* _What is needed_
Start at the line below containing "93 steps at" and stop at the line containing "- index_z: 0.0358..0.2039". Repeat every line of that stretch exactly, and nothing outside it.

* _Supplied data_
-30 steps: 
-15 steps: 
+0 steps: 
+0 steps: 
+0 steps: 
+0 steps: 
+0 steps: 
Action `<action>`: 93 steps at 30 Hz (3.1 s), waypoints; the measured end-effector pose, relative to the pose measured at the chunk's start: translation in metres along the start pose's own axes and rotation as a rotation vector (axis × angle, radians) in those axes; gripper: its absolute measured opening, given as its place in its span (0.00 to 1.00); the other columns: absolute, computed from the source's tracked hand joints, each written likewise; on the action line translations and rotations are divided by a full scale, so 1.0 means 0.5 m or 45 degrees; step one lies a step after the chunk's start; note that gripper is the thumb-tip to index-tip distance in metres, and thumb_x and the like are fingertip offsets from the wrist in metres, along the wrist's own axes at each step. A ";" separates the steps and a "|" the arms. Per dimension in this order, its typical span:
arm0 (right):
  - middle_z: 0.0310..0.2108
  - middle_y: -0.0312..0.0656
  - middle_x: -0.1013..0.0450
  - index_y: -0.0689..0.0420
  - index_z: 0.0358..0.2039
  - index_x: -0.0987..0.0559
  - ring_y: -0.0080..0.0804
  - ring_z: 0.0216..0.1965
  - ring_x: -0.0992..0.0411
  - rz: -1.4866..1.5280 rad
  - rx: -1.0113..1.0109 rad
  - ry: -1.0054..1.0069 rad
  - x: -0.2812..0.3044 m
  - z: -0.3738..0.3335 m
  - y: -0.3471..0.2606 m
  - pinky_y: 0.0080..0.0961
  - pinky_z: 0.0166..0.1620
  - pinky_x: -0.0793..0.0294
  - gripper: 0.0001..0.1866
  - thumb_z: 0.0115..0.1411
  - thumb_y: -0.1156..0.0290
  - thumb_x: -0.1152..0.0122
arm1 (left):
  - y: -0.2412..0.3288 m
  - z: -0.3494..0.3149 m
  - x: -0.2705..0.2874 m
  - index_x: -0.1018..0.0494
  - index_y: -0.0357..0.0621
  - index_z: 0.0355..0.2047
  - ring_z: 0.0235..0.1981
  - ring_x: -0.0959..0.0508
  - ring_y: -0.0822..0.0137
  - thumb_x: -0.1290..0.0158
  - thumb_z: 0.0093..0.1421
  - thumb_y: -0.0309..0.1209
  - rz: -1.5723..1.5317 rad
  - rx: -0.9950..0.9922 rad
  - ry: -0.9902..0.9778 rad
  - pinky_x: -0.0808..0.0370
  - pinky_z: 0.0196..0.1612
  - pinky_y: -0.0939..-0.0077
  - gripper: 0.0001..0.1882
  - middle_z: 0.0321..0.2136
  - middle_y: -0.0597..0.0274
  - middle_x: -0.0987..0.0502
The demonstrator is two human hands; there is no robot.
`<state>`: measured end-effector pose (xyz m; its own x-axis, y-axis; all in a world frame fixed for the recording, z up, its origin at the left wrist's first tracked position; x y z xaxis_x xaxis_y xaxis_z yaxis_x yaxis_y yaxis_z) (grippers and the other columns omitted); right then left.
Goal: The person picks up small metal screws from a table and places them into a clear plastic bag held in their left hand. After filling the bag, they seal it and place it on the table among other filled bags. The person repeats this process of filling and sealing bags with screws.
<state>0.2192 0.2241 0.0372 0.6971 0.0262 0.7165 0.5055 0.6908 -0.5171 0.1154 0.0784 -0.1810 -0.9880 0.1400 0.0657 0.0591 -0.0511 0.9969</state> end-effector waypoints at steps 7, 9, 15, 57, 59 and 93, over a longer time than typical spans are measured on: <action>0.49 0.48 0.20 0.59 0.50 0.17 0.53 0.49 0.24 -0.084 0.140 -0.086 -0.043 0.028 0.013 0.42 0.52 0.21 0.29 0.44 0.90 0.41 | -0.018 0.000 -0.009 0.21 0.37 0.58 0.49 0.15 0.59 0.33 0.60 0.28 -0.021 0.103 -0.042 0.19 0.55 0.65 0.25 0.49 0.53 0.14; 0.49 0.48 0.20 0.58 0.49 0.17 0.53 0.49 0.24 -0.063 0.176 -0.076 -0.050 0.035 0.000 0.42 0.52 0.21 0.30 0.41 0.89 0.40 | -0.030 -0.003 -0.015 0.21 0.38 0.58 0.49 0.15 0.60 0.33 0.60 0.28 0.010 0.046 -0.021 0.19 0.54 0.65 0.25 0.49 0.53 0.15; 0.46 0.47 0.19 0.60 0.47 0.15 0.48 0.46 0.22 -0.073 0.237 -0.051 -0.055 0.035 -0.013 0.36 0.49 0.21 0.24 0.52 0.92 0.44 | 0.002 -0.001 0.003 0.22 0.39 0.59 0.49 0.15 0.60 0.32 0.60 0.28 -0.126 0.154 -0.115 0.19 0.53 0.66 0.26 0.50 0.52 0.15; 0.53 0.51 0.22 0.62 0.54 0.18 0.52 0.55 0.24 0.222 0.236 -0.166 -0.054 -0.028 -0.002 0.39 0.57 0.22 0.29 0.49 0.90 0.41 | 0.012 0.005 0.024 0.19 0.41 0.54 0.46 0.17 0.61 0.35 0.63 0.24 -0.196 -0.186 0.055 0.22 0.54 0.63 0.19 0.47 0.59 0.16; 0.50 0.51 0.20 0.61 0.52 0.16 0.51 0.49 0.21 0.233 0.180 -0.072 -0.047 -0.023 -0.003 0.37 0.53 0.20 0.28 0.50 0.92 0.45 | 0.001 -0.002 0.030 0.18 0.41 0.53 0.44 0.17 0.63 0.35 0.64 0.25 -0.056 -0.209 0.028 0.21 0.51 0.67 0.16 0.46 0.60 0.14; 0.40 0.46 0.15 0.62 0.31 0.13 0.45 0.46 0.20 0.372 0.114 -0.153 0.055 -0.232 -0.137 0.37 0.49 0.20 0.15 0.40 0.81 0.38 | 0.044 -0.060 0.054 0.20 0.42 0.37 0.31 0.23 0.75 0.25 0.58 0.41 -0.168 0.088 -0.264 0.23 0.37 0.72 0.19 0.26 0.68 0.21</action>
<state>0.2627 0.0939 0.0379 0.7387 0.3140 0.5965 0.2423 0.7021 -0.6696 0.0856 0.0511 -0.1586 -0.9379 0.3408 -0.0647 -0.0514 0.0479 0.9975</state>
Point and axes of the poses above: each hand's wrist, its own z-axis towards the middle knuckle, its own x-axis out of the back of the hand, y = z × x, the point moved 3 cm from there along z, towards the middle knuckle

* _Solved problem_
Action `<action>`: 93 steps at 30 Hz (3.1 s), waypoints; the measured end-effector pose, relative to the pose measured at the chunk's start: translation in metres along the start pose's own axes and rotation as a rotation vector (axis × angle, radians) in those axes; gripper: its absolute measured opening, given as its place in its span (0.00 to 1.00); the other columns: absolute, computed from the source's tracked hand joints, each written likewise; on the action line translations and rotations are divided by a full scale, so 1.0 means 0.5 m or 45 degrees; step one lies a step after the chunk's start; note that gripper is the thumb-tip to index-tip distance in metres, and thumb_x and the like are fingertip offsets from the wrist in metres, along the wrist's own axes at each step. A ";" separates the steps and a "|" the arms. Per dimension in this order, its typical span:
arm0 (right):
  - middle_z: 0.0310..0.2108
  - middle_y: -0.0312..0.0656
  - middle_x: -0.1013..0.0450
  - index_y: -0.0689..0.0420
  - index_z: 0.0358..0.2039

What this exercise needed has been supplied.